Guo Minghao, Shou Wan, Makatura Liane, Erps Timothy, Foshey Michael, Matusik Wojciech
Computer Science and Artificial Intelligence Lab, Massachusetts Institute of Technology, Cambridge, MA, 02139, USA.
CUHK Multimedia Lab, The Chinese University of Hong Kong, Sha Tin, Hong Kong.
Adv Sci (Weinh). 2022 Aug;9(23):e2101864. doi: 10.1002/advs.202101864. Epub 2022 Jun 9.
Polymers are widely studied materials with diverse properties and applications determined by molecular structures. It is essential to represent these structures clearly and explore the full space of achievable chemical designs. However, existing approaches cannot offer comprehensive design models for polymers because of their inherent scale and structural complexity. Here, a parametric, context-sensitive grammar designed specifically for polymers (PolyGrammar) is proposed. Using the symbolic hypergraph representation and 14 simple production rules, PolyGrammar can represent and generate all valid polyurethane structures. An algorithm is presented to translate any polyurethane structure from the popular Simplified Molecular-Input Line-entry System (SMILES) string format into the PolyGrammar representation. The representative power of PolyGrammar is tested by translating a dataset of over 600 polyurethane samples collected from the literature. Furthermore, it is shown that PolyGrammar can be easily extended to other copolymers and homopolymers. By offering a complete, explicit representation scheme and an explainable generative model with validity guarantees, PolyGrammar takes an essential step toward a more comprehensive and practical system for polymer discovery and exploration. As the first bridge between formal languages and chemistry, PolyGrammar also serves as a critical blueprint to inform the design of similar grammars for other chemistries, including organic and inorganic molecules.

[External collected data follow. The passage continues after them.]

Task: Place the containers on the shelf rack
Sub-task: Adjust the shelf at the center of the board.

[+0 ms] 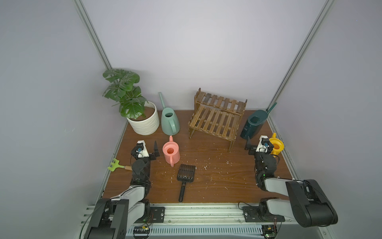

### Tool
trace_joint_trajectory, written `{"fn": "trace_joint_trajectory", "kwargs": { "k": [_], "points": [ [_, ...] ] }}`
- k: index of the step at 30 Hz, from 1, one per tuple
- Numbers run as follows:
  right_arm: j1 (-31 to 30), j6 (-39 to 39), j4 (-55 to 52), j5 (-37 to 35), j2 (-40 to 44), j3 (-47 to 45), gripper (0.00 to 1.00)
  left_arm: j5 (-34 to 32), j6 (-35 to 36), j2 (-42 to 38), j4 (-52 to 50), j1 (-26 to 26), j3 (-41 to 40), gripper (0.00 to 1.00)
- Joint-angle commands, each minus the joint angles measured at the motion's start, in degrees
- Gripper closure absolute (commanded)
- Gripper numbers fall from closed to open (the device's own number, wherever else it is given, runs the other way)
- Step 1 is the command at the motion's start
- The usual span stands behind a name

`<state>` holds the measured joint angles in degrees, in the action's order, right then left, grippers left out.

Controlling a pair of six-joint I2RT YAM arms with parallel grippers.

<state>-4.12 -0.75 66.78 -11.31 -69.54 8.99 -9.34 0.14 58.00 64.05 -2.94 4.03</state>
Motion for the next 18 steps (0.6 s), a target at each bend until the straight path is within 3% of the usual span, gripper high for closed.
{"fn": "trace_joint_trajectory", "kwargs": {
  "k": [1,6,9,14,18],
  "points": [
    [0.1,-2.0,-11.9,1.8,7.3,0.4,0.0,-6.1,-1.2,-8.3,-11.0,-1.4,0.5,0.02],
    [0.1,-6.9,-26.9,3.1,20.4,2.3,0.0,-7.7,-12.0,-20.3,-23.5,-1.9,4.1,0.02],
    [0.1,-11.8,-38.7,2.9,27.6,5.9,0.0,-3.3,-18.3,-21.8,-32.6,-2.1,10.1,0.02],
    [0.1,-22.4,-59.7,4.6,34.7,14.6,0.01,10.0,-23.6,-13.6,-47.0,-2.8,25.1,0.02],
    [0.1,-26.1,-66.8,10.7,35.2,20.0,0.0,14.2,-22.8,-5.1,-59.6,-6.8,38.5,0.02]
  ]
}}
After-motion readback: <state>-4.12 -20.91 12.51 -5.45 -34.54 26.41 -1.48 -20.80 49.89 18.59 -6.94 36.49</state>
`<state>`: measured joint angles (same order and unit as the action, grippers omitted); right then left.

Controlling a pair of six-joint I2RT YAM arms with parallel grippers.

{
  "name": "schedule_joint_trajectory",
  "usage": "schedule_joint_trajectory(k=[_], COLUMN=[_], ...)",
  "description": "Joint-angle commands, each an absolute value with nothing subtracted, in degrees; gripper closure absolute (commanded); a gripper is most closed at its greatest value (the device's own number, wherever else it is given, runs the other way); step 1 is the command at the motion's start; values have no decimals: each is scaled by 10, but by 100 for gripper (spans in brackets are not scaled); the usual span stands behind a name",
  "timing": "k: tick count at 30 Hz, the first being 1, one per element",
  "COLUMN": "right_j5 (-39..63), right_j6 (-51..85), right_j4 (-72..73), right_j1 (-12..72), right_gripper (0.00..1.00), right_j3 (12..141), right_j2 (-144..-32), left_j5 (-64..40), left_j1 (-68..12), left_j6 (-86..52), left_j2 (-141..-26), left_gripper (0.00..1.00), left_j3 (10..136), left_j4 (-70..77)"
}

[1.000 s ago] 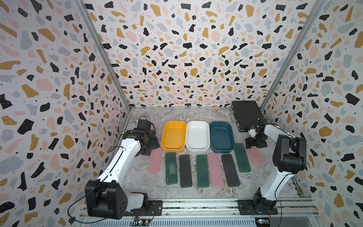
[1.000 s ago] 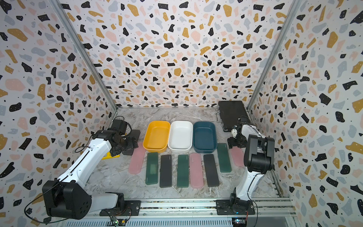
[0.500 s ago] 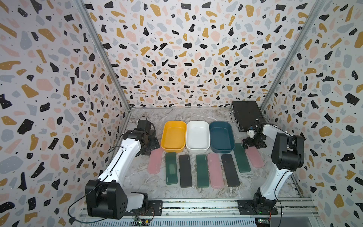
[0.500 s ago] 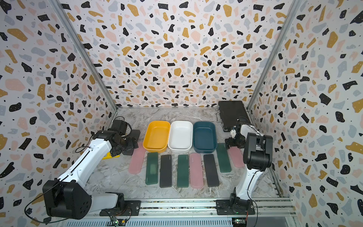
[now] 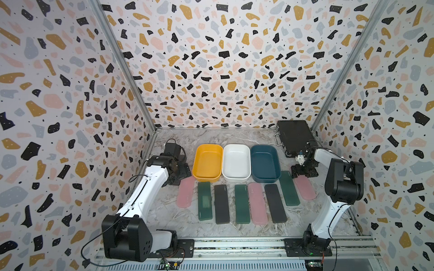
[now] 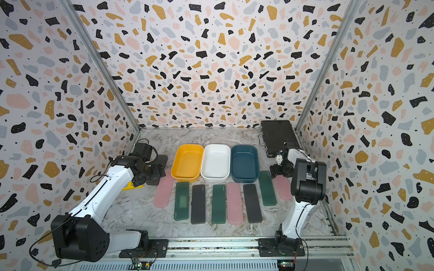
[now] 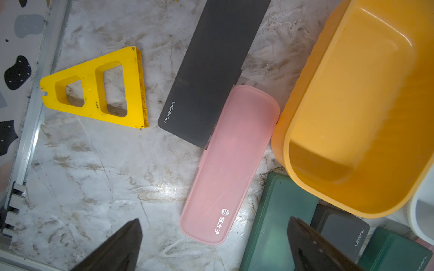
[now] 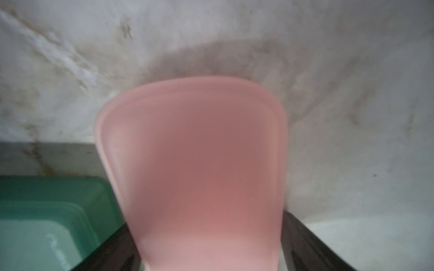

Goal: Place the pencil cases by color into the storage box
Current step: Pick up the pencil case from the center of the board.

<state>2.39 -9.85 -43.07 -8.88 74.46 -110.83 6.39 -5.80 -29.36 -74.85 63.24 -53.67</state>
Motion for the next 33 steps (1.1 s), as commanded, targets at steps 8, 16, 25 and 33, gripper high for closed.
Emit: schedule_joint_trajectory(k=[8, 16, 25, 33], right_j5=[32, -4, 0, 30], right_j6=[-86, -53, -11, 29], right_j4=[-482, -499, -539, -575], right_j1=[-90, -90, -90, -85], right_gripper=[30, 33, 36, 38], right_j3=[727, 740, 766, 777], right_j2=[-1105, -1048, -971, -917], left_j5=[39, 19, 15, 25], left_j1=[-61, -61, -61, -61], left_j6=[-294, -287, -283, -282], left_j2=[-724, -689, -667, -658], left_gripper=[0, 0, 0, 0], left_j3=[610, 608, 615, 628], left_j4=[-503, -478, -475, -474])
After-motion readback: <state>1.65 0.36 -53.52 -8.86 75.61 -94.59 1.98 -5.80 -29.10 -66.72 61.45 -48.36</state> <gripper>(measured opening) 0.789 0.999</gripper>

聚合物是一类被广泛研究的材料,其具有由分子结构决定的多样性质和应用。清晰地表示这些结构并探索可实现的化学设计的完整空间至关重要。然而,由于其固有的尺度和结构复杂性,现有方法无法为聚合物提供全面的设计模型。在此,提出了一种专门为聚合物设计的参数化、上下文敏感语法(PolyGrammar)。使用符号超图表示和14条简单的产生式规则,PolyGrammar可以表示并生成所有有效的聚氨酯结构。提出了一种算法,用于将来自流行的简化分子输入线性输入系统(SMILES)字符串格式的任何聚氨酯结构转换为PolyGrammar表示。通过翻译从文献中收集的600多个聚氨酯样品的数据集来测试PolyGrammar的代表性能力。此外,还表明PolyGrammar可以轻松扩展到其他共聚物和均聚物。通过提供一个完整、明确的表示方案以及一个具有有效性保证的可解释生成模型,PolyGrammar朝着建立一个更全面、实用的聚合物发现和探索系统迈出了重要一步。作为形式语言与化学之间的第一座桥梁,PolyGrammar也为设计包括有机和无机分子在内的其他化学物质的类似语法提供了关键蓝图。